### What you will do
Copies of all lines that contain "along" are needed; take them from the data below.

====== Data provided ======

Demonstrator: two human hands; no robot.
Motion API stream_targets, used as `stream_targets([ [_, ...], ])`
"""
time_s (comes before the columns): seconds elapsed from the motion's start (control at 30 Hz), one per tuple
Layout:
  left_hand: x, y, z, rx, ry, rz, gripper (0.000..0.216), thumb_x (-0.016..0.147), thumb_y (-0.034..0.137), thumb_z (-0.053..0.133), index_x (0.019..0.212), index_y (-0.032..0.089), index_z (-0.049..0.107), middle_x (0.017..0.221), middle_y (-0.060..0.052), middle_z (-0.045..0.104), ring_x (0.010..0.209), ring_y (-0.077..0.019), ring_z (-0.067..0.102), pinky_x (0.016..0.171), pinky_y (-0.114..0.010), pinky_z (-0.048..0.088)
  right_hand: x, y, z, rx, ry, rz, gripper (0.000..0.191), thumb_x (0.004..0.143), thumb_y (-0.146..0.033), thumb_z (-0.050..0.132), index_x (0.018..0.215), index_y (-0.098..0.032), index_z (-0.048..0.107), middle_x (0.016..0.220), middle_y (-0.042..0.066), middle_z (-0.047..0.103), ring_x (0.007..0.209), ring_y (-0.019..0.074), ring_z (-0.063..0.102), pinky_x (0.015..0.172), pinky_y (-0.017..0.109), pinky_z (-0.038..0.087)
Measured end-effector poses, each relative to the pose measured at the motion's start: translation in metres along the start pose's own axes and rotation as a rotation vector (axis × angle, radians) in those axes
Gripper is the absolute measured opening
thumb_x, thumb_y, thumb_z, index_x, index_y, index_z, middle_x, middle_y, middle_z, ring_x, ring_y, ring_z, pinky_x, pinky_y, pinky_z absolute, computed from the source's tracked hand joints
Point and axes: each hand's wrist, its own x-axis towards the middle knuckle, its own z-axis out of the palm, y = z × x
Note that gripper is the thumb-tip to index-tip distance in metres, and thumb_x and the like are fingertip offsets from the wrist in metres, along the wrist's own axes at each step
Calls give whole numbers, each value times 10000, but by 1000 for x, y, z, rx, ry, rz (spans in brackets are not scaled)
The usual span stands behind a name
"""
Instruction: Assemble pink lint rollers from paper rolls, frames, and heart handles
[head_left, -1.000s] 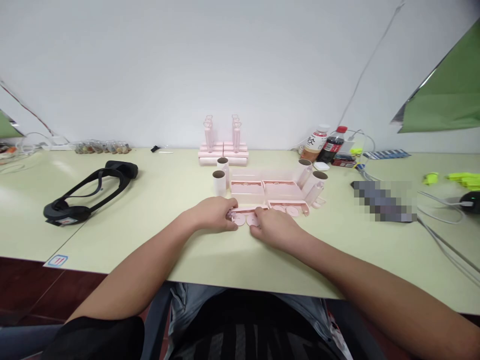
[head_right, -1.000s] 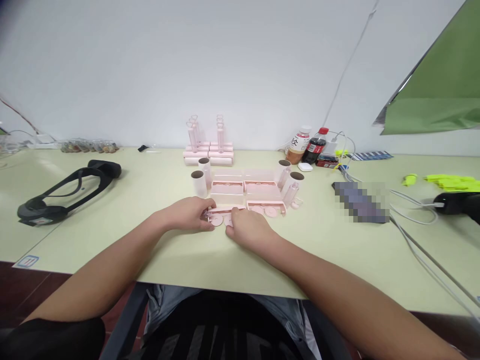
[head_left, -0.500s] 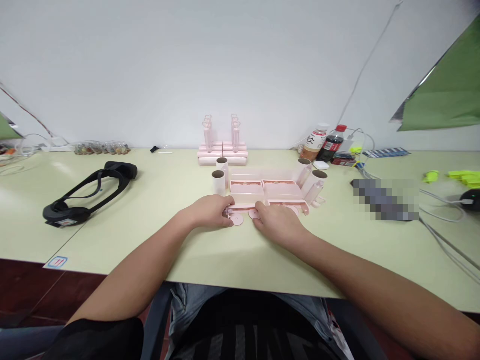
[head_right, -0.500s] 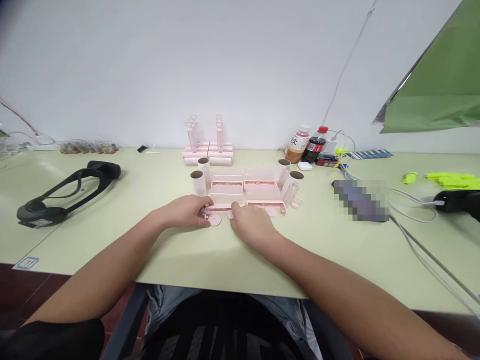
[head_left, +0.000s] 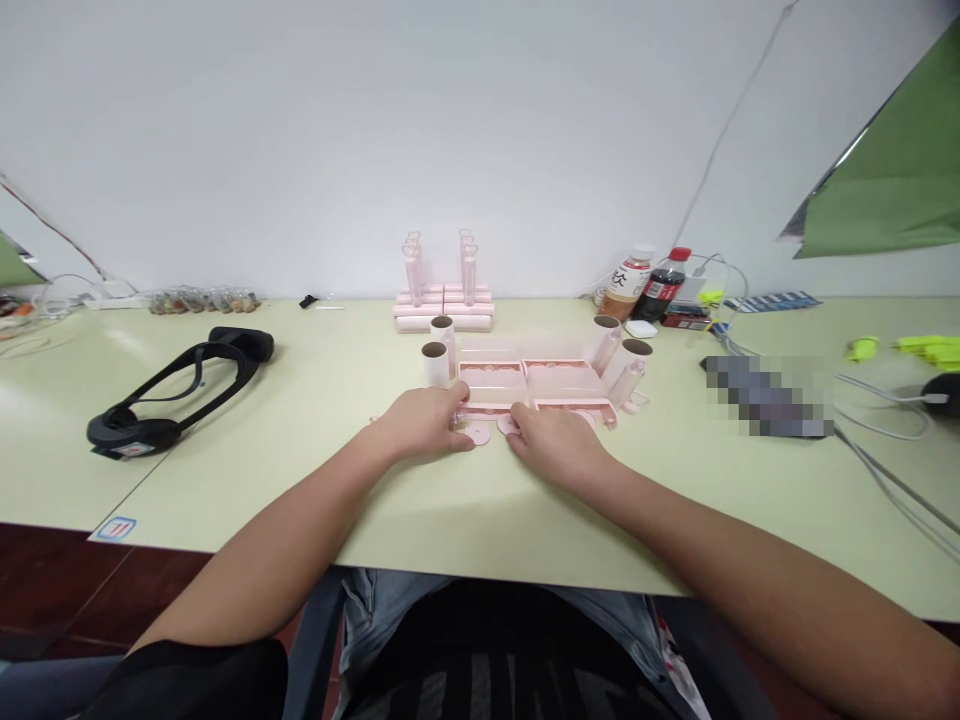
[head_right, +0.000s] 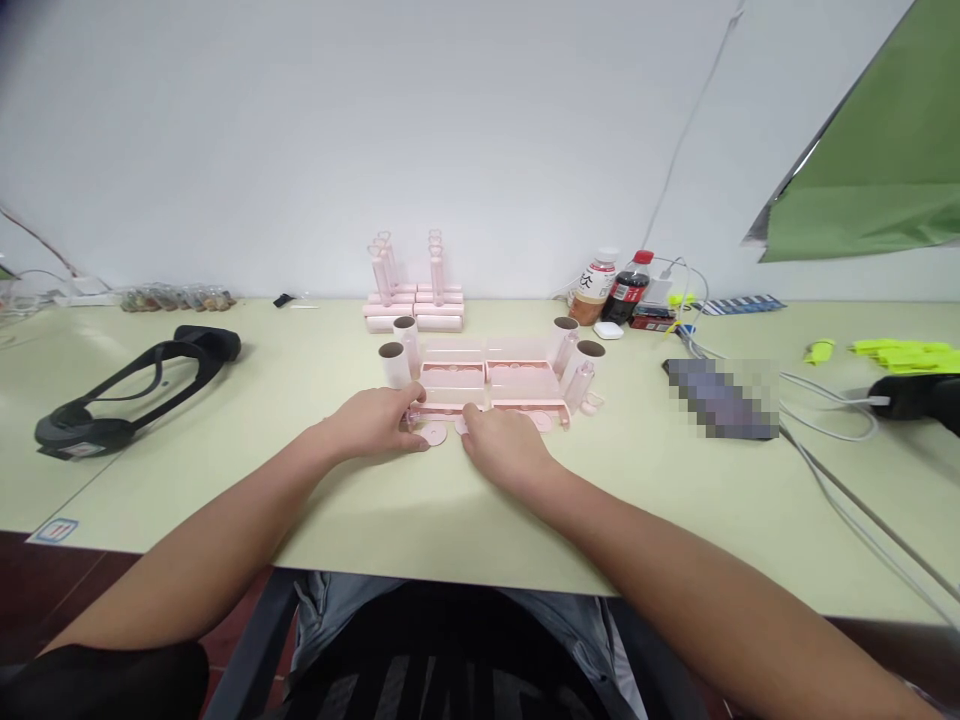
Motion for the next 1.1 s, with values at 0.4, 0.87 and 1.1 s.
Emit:
stream_targets([
  [0.4, -3, -5, -5, -76, -34, 69, 430, 753, 391, 583, 1133, 251, 439, 914, -30, 674, 786, -237, 639, 574, -291, 387, 6, -23, -3, 68, -57, -184, 378, 908, -467, 471, 1073, -146, 584, 947, 150, 711, 868, 290, 678, 651, 318, 441],
  [0.87, -4, -8, -10, -58, 6, 125, 273, 797, 353, 528, 1038, 226, 514, 956, -62, 679, 818, -240, 638, 612, -300, 418, 15, -34, 3, 139, 18, -145, 347, 893, -356, 457, 1140, -137, 564, 1004, 138, 713, 892, 285, 672, 651, 309, 424],
  [1.1, -4, -7, -11, -78, -17, 136, 174, 786, 318, 524, 922, 215, 558, 926, -59, 685, 805, -230, 633, 605, -292, 409, 19, -36, 2, 65, 4, -119, 342, 958, -339, 386, 1173, -135, 557, 1028, 143, 710, 909, 267, 671, 704, 314, 427],
])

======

### Reply to the exercise
Measured end-effector poses, each relative to the pose measured at the motion's start: translation in metres along the start pose's own axes and rotation as a rotation vector (axis × angle, radians) in those axes
Note that gripper is the thumb-tip to index-tip distance in metres, and thumb_x and the like are fingertip offsets from the wrist in metres, along the wrist's own axes at each step

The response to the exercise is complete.